Unfortunately, we all know how it ended, even despite the countless efforts made afterwards. England demonstrated once again that its self-referenced medical-juridical system did not intend to accept any voice that dared to contradict its vision of "quality of life ". The "best interest" of a seriously disabled person is to die.

They switched off the ventilator and Alfie showed everyone he wanted to live. The doctors were blatantly wrong. Wounded by an infection and with a lung in poor condition, after months when no one had tried to wean him from the ventilator, deprived of hydration for 6 hours and nutrition for over 24, he was still fighting. He breathed on his own 5 days before flying to Heaven.

I am here today to remember Alfie, his family, and his unprecedented fight. But I'm also here to tell you that he left us a task to continue. Every day we receive reports from families around the world who ask us for help.

We see everything to happen.

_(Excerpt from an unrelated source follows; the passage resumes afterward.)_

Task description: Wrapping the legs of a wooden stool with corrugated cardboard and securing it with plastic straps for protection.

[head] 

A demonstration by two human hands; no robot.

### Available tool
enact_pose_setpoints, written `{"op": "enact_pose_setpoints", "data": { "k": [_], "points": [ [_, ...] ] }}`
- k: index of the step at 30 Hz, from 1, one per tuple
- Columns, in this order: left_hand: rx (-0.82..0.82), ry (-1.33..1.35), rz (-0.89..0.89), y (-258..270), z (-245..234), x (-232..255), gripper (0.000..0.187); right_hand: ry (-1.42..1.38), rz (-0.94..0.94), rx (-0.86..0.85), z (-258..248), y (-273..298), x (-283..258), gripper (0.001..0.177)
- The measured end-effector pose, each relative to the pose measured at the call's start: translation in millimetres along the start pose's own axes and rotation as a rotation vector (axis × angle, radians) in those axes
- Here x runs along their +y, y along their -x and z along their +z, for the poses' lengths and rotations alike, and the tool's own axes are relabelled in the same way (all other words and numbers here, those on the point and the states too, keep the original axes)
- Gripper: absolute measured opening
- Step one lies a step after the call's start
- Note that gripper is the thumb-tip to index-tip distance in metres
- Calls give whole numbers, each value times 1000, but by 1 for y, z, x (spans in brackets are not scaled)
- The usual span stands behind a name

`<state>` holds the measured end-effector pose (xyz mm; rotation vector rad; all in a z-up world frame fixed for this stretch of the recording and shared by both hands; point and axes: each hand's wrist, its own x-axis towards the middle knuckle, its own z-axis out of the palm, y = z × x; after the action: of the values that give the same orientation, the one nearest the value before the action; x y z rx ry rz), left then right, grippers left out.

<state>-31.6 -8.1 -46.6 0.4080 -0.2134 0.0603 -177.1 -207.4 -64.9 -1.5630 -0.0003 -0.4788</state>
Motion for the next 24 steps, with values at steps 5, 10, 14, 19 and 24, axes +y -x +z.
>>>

Diagnoses, therapies, home care and palliative care are often denied. Some are denied the possibility of participating in serious and already regulated experimental trials in other countries and the transfer is forbidden. Families are left alone by the state that denies the necessary economic aid and sometimes even life-saving medicines. No one offers them the option of psychological or religious support.

I am here to ask the Government for a serious, strong, determined commitment in favour of life. We show Europe that the euthanasia drift can be stopped. Every life, even the most vulnerable and fragile, is worth living. The power to decide the life or death of someone cannot be left to doctors and judges.

Steadfast Onlus will always be available to participate at a constructive discussion table with all the political parties that would like to put the defence of life at the centre of their political agenda.